─── RECORDED INFORMATION ───

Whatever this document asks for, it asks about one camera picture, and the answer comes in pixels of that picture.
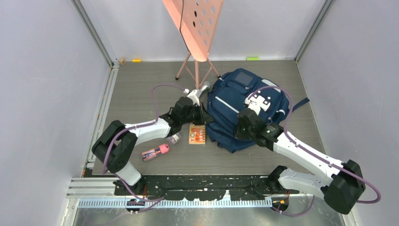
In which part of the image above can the green tape piece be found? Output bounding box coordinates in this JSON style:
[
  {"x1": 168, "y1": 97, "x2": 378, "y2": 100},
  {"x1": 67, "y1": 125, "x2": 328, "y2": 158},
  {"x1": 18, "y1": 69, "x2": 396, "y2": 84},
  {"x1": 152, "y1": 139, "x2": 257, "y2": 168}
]
[{"x1": 246, "y1": 57, "x2": 259, "y2": 61}]

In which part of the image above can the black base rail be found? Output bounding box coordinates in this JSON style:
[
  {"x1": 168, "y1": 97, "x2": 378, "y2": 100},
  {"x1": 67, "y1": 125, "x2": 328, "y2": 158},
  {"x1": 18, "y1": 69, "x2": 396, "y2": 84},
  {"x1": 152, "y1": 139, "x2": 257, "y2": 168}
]
[{"x1": 114, "y1": 175, "x2": 299, "y2": 201}]

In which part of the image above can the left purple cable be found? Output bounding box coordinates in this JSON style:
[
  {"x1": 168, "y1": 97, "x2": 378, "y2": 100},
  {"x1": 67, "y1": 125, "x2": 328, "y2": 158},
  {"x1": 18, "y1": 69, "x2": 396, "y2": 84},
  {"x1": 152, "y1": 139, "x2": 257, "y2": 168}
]
[{"x1": 101, "y1": 84, "x2": 189, "y2": 213}]

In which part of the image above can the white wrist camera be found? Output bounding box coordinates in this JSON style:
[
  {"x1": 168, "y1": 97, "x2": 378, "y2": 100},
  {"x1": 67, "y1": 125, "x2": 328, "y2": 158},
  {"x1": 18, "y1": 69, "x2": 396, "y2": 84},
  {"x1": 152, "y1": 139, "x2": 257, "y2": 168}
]
[
  {"x1": 183, "y1": 89, "x2": 203, "y2": 106},
  {"x1": 244, "y1": 94, "x2": 271, "y2": 115}
]

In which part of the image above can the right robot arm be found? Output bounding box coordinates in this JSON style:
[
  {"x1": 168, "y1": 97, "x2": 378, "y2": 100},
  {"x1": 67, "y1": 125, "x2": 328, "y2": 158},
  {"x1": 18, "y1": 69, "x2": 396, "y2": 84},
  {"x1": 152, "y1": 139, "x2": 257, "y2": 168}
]
[{"x1": 236, "y1": 108, "x2": 366, "y2": 215}]

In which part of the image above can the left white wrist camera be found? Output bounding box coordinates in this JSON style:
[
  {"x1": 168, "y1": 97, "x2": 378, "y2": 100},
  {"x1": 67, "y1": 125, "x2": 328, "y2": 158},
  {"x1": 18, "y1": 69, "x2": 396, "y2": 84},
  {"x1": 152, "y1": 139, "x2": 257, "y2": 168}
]
[{"x1": 183, "y1": 89, "x2": 203, "y2": 106}]

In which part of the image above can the small purple glitter jar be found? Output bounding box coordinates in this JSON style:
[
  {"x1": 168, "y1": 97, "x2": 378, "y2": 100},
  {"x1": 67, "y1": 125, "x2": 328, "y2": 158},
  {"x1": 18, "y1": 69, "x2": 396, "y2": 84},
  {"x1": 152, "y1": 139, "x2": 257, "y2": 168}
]
[{"x1": 166, "y1": 132, "x2": 181, "y2": 145}]

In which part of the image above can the purple cable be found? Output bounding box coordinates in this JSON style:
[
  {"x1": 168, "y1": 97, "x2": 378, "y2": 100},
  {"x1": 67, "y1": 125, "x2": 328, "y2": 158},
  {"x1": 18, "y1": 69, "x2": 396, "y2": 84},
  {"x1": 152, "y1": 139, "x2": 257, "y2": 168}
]
[
  {"x1": 246, "y1": 85, "x2": 382, "y2": 205},
  {"x1": 101, "y1": 84, "x2": 189, "y2": 213}
]

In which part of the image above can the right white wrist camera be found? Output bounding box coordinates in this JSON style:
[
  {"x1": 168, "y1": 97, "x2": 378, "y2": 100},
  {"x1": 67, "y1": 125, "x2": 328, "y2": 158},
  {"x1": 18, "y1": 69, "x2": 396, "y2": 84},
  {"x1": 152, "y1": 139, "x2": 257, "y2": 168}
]
[{"x1": 244, "y1": 94, "x2": 271, "y2": 115}]

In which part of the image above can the small wooden block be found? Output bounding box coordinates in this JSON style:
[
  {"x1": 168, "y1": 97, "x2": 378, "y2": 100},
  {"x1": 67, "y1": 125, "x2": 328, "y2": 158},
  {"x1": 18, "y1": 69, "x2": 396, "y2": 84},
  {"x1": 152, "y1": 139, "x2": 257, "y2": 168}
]
[{"x1": 118, "y1": 57, "x2": 126, "y2": 65}]

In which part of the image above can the silver microphone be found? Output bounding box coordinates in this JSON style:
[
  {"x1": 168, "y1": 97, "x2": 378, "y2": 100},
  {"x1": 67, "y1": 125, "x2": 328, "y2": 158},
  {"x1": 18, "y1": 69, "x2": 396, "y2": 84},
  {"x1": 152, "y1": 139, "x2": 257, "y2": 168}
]
[{"x1": 199, "y1": 81, "x2": 211, "y2": 93}]

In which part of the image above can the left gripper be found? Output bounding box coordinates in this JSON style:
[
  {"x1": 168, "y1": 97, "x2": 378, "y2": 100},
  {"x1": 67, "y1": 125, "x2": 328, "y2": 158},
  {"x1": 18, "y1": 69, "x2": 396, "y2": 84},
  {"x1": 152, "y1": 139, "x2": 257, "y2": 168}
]
[{"x1": 181, "y1": 103, "x2": 214, "y2": 126}]

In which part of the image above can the navy blue student backpack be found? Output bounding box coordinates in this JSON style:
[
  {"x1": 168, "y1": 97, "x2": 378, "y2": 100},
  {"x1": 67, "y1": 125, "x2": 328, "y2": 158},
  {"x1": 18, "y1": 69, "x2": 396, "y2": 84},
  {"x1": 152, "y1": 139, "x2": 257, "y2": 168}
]
[{"x1": 206, "y1": 68, "x2": 309, "y2": 153}]

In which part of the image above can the pink music stand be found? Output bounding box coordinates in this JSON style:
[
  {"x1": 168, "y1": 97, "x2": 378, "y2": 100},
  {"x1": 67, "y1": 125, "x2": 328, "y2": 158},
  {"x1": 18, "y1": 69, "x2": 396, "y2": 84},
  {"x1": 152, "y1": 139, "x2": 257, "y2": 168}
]
[{"x1": 162, "y1": 0, "x2": 224, "y2": 88}]

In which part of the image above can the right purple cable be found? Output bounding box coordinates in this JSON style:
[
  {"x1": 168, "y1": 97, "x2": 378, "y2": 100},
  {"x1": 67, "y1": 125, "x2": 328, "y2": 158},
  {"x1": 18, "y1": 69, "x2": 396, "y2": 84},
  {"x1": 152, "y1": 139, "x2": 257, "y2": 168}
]
[{"x1": 246, "y1": 85, "x2": 382, "y2": 205}]

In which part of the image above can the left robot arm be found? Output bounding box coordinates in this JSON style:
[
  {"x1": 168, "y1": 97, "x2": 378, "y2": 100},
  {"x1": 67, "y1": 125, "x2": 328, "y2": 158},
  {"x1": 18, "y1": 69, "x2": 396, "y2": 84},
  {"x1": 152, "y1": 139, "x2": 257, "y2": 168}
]
[{"x1": 91, "y1": 97, "x2": 214, "y2": 195}]

───

TASK DIRECTIONS:
Reproduce every record in full. Leave out the images.

WRITTEN REPLY:
Whatever this document asks for, it asks about one camera picture, and the answer comes in pixels of that picture.
In which part of the image above can the green tape piece be found? Output bounding box coordinates in this JSON style:
[
  {"x1": 168, "y1": 97, "x2": 378, "y2": 100},
  {"x1": 67, "y1": 125, "x2": 328, "y2": 158},
  {"x1": 18, "y1": 69, "x2": 396, "y2": 84},
  {"x1": 152, "y1": 139, "x2": 257, "y2": 168}
]
[{"x1": 246, "y1": 57, "x2": 259, "y2": 61}]

In which part of the image above can the black base rail be found? Output bounding box coordinates in this JSON style:
[
  {"x1": 168, "y1": 97, "x2": 378, "y2": 100},
  {"x1": 67, "y1": 125, "x2": 328, "y2": 158},
  {"x1": 18, "y1": 69, "x2": 396, "y2": 84},
  {"x1": 152, "y1": 139, "x2": 257, "y2": 168}
]
[{"x1": 114, "y1": 175, "x2": 299, "y2": 201}]

In which part of the image above can the left purple cable be found? Output bounding box coordinates in this JSON style:
[
  {"x1": 168, "y1": 97, "x2": 378, "y2": 100},
  {"x1": 67, "y1": 125, "x2": 328, "y2": 158},
  {"x1": 18, "y1": 69, "x2": 396, "y2": 84},
  {"x1": 152, "y1": 139, "x2": 257, "y2": 168}
]
[{"x1": 101, "y1": 84, "x2": 189, "y2": 213}]

In which part of the image above can the white wrist camera be found? Output bounding box coordinates in this JSON style:
[
  {"x1": 168, "y1": 97, "x2": 378, "y2": 100},
  {"x1": 67, "y1": 125, "x2": 328, "y2": 158},
  {"x1": 18, "y1": 69, "x2": 396, "y2": 84},
  {"x1": 152, "y1": 139, "x2": 257, "y2": 168}
]
[
  {"x1": 183, "y1": 89, "x2": 203, "y2": 106},
  {"x1": 244, "y1": 94, "x2": 271, "y2": 115}
]

In which part of the image above can the right robot arm be found? Output bounding box coordinates in this JSON style:
[
  {"x1": 168, "y1": 97, "x2": 378, "y2": 100},
  {"x1": 67, "y1": 125, "x2": 328, "y2": 158},
  {"x1": 18, "y1": 69, "x2": 396, "y2": 84},
  {"x1": 152, "y1": 139, "x2": 257, "y2": 168}
]
[{"x1": 236, "y1": 108, "x2": 366, "y2": 215}]

In which part of the image above can the left white wrist camera be found? Output bounding box coordinates in this JSON style:
[
  {"x1": 168, "y1": 97, "x2": 378, "y2": 100},
  {"x1": 67, "y1": 125, "x2": 328, "y2": 158},
  {"x1": 18, "y1": 69, "x2": 396, "y2": 84},
  {"x1": 152, "y1": 139, "x2": 257, "y2": 168}
]
[{"x1": 183, "y1": 89, "x2": 203, "y2": 106}]

In which part of the image above can the small purple glitter jar be found? Output bounding box coordinates in this JSON style:
[
  {"x1": 168, "y1": 97, "x2": 378, "y2": 100},
  {"x1": 67, "y1": 125, "x2": 328, "y2": 158},
  {"x1": 18, "y1": 69, "x2": 396, "y2": 84},
  {"x1": 152, "y1": 139, "x2": 257, "y2": 168}
]
[{"x1": 166, "y1": 132, "x2": 181, "y2": 145}]

In which part of the image above can the purple cable be found? Output bounding box coordinates in this JSON style:
[
  {"x1": 168, "y1": 97, "x2": 378, "y2": 100},
  {"x1": 67, "y1": 125, "x2": 328, "y2": 158},
  {"x1": 18, "y1": 69, "x2": 396, "y2": 84},
  {"x1": 152, "y1": 139, "x2": 257, "y2": 168}
]
[
  {"x1": 246, "y1": 85, "x2": 382, "y2": 205},
  {"x1": 101, "y1": 84, "x2": 189, "y2": 213}
]

In which part of the image above can the right white wrist camera be found? Output bounding box coordinates in this JSON style:
[
  {"x1": 168, "y1": 97, "x2": 378, "y2": 100},
  {"x1": 67, "y1": 125, "x2": 328, "y2": 158},
  {"x1": 18, "y1": 69, "x2": 396, "y2": 84},
  {"x1": 152, "y1": 139, "x2": 257, "y2": 168}
]
[{"x1": 244, "y1": 94, "x2": 271, "y2": 115}]

In which part of the image above can the small wooden block be found? Output bounding box coordinates in this JSON style:
[
  {"x1": 168, "y1": 97, "x2": 378, "y2": 100},
  {"x1": 67, "y1": 125, "x2": 328, "y2": 158},
  {"x1": 18, "y1": 69, "x2": 396, "y2": 84},
  {"x1": 152, "y1": 139, "x2": 257, "y2": 168}
]
[{"x1": 118, "y1": 57, "x2": 126, "y2": 65}]

In which part of the image above can the silver microphone be found? Output bounding box coordinates in this JSON style:
[
  {"x1": 168, "y1": 97, "x2": 378, "y2": 100},
  {"x1": 67, "y1": 125, "x2": 328, "y2": 158},
  {"x1": 18, "y1": 69, "x2": 396, "y2": 84},
  {"x1": 152, "y1": 139, "x2": 257, "y2": 168}
]
[{"x1": 199, "y1": 81, "x2": 211, "y2": 93}]

In which part of the image above can the left gripper be found? Output bounding box coordinates in this JSON style:
[
  {"x1": 168, "y1": 97, "x2": 378, "y2": 100},
  {"x1": 67, "y1": 125, "x2": 328, "y2": 158},
  {"x1": 18, "y1": 69, "x2": 396, "y2": 84},
  {"x1": 152, "y1": 139, "x2": 257, "y2": 168}
]
[{"x1": 181, "y1": 103, "x2": 214, "y2": 126}]

In which part of the image above can the navy blue student backpack be found? Output bounding box coordinates in this JSON style:
[
  {"x1": 168, "y1": 97, "x2": 378, "y2": 100},
  {"x1": 67, "y1": 125, "x2": 328, "y2": 158},
  {"x1": 18, "y1": 69, "x2": 396, "y2": 84},
  {"x1": 152, "y1": 139, "x2": 257, "y2": 168}
]
[{"x1": 206, "y1": 68, "x2": 309, "y2": 153}]

In which part of the image above can the pink music stand be found? Output bounding box coordinates in this JSON style:
[
  {"x1": 168, "y1": 97, "x2": 378, "y2": 100},
  {"x1": 67, "y1": 125, "x2": 328, "y2": 158},
  {"x1": 18, "y1": 69, "x2": 396, "y2": 84},
  {"x1": 152, "y1": 139, "x2": 257, "y2": 168}
]
[{"x1": 162, "y1": 0, "x2": 224, "y2": 88}]

In which part of the image above can the right purple cable be found? Output bounding box coordinates in this JSON style:
[
  {"x1": 168, "y1": 97, "x2": 378, "y2": 100},
  {"x1": 67, "y1": 125, "x2": 328, "y2": 158},
  {"x1": 18, "y1": 69, "x2": 396, "y2": 84},
  {"x1": 152, "y1": 139, "x2": 257, "y2": 168}
]
[{"x1": 246, "y1": 85, "x2": 382, "y2": 205}]

In which part of the image above can the left robot arm be found? Output bounding box coordinates in this JSON style:
[
  {"x1": 168, "y1": 97, "x2": 378, "y2": 100},
  {"x1": 67, "y1": 125, "x2": 328, "y2": 158},
  {"x1": 18, "y1": 69, "x2": 396, "y2": 84},
  {"x1": 152, "y1": 139, "x2": 257, "y2": 168}
]
[{"x1": 91, "y1": 97, "x2": 214, "y2": 195}]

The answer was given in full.